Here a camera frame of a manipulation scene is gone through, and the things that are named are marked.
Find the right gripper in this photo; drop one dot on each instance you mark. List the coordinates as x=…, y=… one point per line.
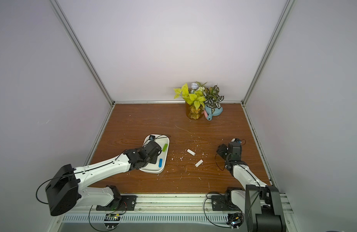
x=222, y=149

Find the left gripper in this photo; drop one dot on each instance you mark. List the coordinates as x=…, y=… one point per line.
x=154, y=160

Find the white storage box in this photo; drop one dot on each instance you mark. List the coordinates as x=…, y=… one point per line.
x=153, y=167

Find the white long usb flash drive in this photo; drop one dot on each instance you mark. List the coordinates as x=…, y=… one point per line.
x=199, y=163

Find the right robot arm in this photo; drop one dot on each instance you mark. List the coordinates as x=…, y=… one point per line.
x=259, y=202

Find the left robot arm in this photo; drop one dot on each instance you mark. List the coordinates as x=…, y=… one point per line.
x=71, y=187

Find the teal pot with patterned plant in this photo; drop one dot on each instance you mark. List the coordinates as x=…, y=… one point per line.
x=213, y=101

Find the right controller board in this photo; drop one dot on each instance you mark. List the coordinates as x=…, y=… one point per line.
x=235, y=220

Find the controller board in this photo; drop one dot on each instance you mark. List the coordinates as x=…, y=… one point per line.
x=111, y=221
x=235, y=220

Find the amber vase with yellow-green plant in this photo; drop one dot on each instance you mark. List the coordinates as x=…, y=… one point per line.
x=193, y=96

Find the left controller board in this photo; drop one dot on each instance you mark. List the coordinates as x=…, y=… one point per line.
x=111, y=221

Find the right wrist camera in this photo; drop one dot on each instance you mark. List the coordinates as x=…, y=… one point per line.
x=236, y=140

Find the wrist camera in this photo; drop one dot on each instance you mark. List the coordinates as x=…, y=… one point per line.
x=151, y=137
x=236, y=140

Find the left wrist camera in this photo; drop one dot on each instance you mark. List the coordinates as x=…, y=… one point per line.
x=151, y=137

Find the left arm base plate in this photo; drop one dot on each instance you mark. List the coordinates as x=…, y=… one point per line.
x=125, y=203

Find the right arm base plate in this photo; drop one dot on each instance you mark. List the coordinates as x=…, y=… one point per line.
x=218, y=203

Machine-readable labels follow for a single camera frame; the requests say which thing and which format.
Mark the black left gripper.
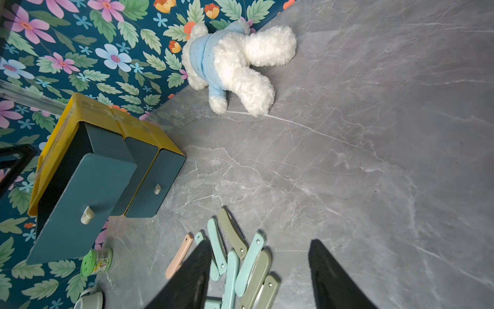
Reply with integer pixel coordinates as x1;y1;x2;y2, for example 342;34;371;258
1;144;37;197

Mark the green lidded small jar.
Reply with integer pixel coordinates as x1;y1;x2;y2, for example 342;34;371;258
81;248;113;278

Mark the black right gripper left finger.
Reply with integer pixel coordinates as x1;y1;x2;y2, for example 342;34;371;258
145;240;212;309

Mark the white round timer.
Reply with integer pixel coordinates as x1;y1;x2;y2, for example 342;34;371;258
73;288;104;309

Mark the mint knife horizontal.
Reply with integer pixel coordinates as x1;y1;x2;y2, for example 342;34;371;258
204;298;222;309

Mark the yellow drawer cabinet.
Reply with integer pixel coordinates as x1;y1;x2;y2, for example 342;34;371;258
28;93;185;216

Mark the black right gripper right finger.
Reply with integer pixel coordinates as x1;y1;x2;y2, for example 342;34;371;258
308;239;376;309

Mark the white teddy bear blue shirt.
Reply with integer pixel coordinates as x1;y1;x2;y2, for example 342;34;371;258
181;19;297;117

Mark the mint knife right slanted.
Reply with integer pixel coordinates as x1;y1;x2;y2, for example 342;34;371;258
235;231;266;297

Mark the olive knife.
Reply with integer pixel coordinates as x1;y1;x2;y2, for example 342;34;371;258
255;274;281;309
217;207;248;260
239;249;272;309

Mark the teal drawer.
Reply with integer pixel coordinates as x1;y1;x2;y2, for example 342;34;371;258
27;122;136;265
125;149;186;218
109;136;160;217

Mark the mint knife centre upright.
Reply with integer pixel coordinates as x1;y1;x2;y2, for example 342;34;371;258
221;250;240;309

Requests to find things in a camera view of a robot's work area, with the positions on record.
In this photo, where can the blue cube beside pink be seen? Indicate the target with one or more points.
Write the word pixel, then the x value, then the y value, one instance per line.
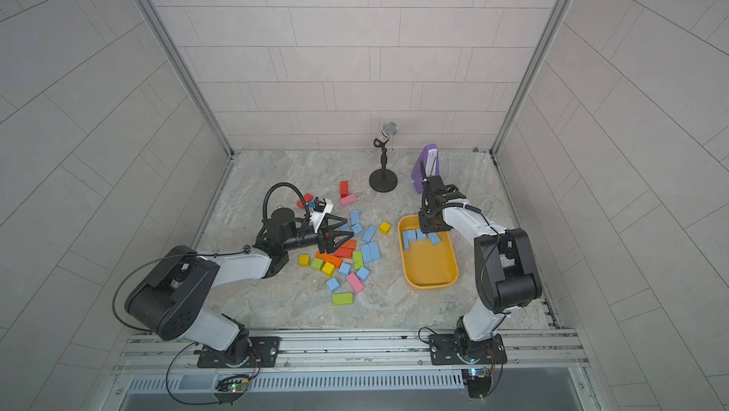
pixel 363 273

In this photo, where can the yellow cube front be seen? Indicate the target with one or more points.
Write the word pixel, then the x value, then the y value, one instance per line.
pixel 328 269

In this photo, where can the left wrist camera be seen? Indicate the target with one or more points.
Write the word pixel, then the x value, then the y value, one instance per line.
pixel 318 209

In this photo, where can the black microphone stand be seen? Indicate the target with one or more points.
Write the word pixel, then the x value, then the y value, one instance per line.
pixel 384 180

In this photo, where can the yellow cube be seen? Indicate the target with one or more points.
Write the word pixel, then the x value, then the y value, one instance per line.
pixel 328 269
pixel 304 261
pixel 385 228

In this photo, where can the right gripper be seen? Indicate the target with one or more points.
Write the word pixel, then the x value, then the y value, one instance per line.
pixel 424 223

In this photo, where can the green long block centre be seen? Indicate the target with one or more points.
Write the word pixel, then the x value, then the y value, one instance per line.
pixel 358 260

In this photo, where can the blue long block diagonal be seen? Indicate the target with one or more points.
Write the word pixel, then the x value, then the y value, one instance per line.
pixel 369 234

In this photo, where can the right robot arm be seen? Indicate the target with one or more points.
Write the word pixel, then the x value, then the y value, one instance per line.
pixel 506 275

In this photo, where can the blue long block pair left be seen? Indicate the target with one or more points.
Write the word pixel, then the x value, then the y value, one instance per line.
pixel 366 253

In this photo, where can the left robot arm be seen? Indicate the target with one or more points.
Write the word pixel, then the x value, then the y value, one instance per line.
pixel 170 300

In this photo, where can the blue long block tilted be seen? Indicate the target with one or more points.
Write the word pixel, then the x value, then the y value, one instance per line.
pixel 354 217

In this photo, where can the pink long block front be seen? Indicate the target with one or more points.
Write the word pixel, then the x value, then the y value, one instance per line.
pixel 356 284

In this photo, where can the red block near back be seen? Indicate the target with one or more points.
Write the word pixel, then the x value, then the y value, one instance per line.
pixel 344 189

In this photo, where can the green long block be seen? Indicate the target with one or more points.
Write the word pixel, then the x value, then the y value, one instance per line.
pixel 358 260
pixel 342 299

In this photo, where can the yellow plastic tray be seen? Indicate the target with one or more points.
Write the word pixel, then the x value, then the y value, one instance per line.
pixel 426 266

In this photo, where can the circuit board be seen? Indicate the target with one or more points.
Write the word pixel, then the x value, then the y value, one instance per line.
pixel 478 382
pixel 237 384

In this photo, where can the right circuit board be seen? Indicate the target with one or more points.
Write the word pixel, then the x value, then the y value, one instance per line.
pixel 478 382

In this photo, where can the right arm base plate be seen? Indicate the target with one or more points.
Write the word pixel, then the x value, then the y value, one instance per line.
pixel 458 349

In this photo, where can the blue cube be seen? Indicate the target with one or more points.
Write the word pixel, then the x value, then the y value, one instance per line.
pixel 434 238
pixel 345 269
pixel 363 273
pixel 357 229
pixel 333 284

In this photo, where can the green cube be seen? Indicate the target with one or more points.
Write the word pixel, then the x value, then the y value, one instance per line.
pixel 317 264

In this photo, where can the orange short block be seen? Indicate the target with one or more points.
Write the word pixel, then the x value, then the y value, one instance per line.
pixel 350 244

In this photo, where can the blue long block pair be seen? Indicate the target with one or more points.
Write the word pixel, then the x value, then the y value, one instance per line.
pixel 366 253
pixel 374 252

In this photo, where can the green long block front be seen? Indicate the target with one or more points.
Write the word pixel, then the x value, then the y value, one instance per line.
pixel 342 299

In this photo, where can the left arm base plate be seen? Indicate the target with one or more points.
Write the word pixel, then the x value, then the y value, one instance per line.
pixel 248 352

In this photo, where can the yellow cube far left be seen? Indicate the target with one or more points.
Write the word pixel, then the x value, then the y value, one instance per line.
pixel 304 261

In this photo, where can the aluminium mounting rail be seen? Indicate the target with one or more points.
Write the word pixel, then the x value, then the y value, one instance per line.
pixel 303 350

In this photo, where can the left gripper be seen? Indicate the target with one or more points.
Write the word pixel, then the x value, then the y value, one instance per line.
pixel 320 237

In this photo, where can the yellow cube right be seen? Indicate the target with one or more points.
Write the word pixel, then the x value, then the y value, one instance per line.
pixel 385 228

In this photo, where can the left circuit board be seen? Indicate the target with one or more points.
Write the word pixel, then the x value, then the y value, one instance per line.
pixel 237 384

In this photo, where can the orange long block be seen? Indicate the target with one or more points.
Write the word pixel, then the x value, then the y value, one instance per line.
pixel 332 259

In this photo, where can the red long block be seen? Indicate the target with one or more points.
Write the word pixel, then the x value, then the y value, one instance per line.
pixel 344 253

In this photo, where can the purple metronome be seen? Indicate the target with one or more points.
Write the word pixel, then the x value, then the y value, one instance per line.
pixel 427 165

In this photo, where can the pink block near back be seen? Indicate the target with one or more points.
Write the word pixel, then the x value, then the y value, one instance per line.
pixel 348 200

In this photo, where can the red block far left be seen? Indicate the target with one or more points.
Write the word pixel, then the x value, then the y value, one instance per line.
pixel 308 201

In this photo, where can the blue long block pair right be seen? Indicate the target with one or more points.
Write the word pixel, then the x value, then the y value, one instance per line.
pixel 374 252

==

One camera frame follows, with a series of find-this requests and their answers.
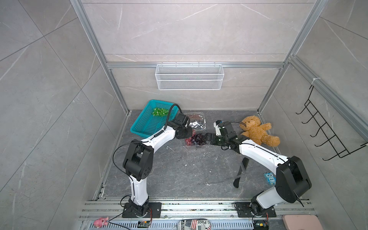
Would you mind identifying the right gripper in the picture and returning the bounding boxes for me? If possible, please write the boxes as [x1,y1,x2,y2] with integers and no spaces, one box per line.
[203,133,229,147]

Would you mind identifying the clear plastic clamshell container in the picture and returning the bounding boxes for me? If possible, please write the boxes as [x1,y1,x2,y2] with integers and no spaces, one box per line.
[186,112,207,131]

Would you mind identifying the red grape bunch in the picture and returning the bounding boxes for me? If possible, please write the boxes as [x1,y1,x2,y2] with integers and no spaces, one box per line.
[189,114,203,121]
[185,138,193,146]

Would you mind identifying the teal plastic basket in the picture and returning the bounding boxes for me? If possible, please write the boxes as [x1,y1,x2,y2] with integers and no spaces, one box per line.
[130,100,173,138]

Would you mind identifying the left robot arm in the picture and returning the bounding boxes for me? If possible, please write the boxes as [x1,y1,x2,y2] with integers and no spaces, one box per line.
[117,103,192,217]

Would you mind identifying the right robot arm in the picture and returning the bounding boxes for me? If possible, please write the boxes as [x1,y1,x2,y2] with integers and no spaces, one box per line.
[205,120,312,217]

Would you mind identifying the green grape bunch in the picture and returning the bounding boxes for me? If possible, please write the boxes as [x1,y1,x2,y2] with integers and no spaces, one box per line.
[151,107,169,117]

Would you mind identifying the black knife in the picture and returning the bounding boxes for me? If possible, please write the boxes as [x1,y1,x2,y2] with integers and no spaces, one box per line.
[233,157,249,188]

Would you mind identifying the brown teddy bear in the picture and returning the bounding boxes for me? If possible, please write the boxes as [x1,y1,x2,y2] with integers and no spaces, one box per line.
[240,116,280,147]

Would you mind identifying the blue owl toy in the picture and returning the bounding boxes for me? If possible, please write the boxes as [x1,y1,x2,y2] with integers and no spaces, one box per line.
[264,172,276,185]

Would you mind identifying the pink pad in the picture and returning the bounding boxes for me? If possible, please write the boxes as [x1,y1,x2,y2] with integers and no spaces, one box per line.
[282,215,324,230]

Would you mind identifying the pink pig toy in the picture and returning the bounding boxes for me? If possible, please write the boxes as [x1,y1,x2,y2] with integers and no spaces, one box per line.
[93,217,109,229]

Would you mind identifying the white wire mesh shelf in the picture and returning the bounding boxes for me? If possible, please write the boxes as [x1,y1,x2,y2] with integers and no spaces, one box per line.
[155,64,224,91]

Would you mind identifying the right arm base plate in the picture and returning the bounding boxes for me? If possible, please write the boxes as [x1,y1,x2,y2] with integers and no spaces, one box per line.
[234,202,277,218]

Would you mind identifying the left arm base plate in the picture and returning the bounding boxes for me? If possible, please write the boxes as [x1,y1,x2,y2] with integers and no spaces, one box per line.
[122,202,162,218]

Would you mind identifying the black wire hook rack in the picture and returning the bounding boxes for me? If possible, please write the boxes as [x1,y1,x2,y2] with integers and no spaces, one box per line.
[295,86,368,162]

Work to be completed:
Exactly the lines above from the one that contains "Find the left wrist" down to the one that contains "Mark the teal drawer." are to be output, both ends kept and pictures omitted.

Answer space:
Find the left wrist camera in this photo; drop one dot on each instance you mark. List the coordinates as x=…, y=… one point per line.
x=151, y=137

Find the left arm base plate in this photo; drop one dot on each instance you mark. List the coordinates as x=…, y=… one point per line.
x=125, y=203

Find the right arm base plate in this photo; drop one dot on each instance you mark. List the coordinates as x=…, y=… one point per line.
x=218, y=203

Machine-readable labels follow for a single camera frame; the requests say which thing and which format.
Mark the black left gripper.
Reply with integer pixel coordinates as x1;y1;x2;y2, for example 342;34;371;258
1;144;37;197

Mark the green lidded small jar.
Reply with integer pixel coordinates as x1;y1;x2;y2, for example 342;34;371;258
81;248;113;278

Mark the black right gripper left finger.
Reply with integer pixel coordinates as x1;y1;x2;y2, for example 342;34;371;258
145;240;212;309

Mark the white round timer.
Reply with integer pixel coordinates as x1;y1;x2;y2, for example 342;34;371;258
73;288;104;309

Mark the mint knife horizontal.
Reply with integer pixel coordinates as x1;y1;x2;y2, for example 342;34;371;258
204;298;222;309

Mark the yellow drawer cabinet.
Reply with integer pixel coordinates as x1;y1;x2;y2, for example 342;34;371;258
28;93;185;216

Mark the black right gripper right finger.
Reply with integer pixel coordinates as x1;y1;x2;y2, for example 342;34;371;258
308;239;376;309

Mark the white teddy bear blue shirt.
Reply with integer pixel coordinates as x1;y1;x2;y2, for example 342;34;371;258
181;19;297;117

Mark the mint knife right slanted.
Reply with integer pixel coordinates as x1;y1;x2;y2, for example 342;34;371;258
235;231;266;297

Mark the olive knife.
Reply with integer pixel coordinates as x1;y1;x2;y2, for example 342;34;371;258
255;274;281;309
217;207;248;260
239;249;272;309

Mark the teal drawer.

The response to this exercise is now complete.